TASK GOAL
Where a line in the material below has the string "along", please report it.
== Segment start ==
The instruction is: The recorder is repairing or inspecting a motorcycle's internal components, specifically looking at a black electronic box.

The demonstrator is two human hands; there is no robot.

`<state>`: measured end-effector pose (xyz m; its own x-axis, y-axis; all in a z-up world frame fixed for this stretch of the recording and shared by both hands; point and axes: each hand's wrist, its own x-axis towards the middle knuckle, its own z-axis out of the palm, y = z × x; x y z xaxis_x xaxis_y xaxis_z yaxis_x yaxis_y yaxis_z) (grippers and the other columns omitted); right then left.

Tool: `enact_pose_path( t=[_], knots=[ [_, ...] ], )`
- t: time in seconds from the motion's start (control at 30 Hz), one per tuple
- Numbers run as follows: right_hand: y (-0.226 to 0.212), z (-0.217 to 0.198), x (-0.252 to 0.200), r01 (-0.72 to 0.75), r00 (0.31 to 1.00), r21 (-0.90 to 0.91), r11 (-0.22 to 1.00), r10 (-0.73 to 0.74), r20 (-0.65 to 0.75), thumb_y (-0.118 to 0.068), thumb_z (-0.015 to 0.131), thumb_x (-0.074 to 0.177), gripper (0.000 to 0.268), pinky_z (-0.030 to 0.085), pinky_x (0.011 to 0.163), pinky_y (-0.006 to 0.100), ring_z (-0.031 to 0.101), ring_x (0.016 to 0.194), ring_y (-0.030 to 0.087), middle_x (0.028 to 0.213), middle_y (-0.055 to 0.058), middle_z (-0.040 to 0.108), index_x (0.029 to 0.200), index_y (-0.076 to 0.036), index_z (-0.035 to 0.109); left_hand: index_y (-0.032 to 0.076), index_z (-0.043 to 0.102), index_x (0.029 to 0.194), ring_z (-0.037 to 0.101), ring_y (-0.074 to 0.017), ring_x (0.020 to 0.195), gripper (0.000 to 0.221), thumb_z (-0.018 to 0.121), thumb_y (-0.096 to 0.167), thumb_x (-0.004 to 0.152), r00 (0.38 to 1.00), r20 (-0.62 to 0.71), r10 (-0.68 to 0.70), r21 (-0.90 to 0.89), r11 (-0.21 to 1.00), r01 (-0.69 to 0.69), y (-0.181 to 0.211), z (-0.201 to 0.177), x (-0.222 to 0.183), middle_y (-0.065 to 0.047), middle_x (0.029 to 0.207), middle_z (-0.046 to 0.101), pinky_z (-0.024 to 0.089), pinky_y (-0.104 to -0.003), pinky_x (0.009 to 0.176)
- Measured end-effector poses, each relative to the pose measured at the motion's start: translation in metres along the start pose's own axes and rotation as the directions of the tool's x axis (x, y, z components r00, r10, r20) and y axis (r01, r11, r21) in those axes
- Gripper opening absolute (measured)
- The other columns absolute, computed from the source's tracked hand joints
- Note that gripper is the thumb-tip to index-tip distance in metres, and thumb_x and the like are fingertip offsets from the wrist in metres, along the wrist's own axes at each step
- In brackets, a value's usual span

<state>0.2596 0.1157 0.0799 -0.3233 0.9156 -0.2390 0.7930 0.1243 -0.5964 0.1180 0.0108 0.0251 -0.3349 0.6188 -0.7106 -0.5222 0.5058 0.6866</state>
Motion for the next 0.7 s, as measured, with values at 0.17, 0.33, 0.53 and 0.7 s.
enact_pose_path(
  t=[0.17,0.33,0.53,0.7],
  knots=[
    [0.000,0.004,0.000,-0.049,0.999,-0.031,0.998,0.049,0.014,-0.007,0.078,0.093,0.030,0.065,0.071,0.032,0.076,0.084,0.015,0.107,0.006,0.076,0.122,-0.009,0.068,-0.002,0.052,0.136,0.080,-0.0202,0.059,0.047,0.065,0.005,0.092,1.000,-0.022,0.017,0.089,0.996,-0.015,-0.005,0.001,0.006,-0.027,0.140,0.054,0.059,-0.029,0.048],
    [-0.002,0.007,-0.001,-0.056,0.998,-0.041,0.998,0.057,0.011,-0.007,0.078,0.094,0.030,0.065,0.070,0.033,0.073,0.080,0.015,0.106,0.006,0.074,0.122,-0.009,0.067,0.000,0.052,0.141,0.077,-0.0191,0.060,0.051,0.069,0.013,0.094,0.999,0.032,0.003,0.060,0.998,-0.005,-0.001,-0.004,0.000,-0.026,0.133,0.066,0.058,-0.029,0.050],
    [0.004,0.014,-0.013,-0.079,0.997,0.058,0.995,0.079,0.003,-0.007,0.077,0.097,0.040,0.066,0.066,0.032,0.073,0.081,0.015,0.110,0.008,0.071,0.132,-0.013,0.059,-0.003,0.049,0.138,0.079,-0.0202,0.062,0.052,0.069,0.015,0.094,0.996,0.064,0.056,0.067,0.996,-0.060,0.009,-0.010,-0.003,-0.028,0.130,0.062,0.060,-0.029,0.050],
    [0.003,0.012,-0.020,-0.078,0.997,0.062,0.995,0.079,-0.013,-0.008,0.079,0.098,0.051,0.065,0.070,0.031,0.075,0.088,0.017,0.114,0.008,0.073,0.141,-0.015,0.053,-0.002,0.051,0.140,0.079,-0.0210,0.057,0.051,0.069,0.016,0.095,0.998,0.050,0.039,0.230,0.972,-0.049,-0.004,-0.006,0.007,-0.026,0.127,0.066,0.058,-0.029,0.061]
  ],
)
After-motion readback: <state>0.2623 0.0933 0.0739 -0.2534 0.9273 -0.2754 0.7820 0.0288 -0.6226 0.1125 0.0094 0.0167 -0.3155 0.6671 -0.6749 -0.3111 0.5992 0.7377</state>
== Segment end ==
ANSWER BELOW
- Measured end-effector poses, each relative to the pose measured at the motion's start: translation in metres along the start pose's own axes and rotation as the directions of the tool's x axis (x, y, z components r00, r10, r20) and y axis (r01, r11, r21) in those axes
- Note that gripper is the thumb-tip to index-tip distance in metres, and thumb_x and the like are fingertip offsets from the wrist in metres, along the wrist's own axes at each step

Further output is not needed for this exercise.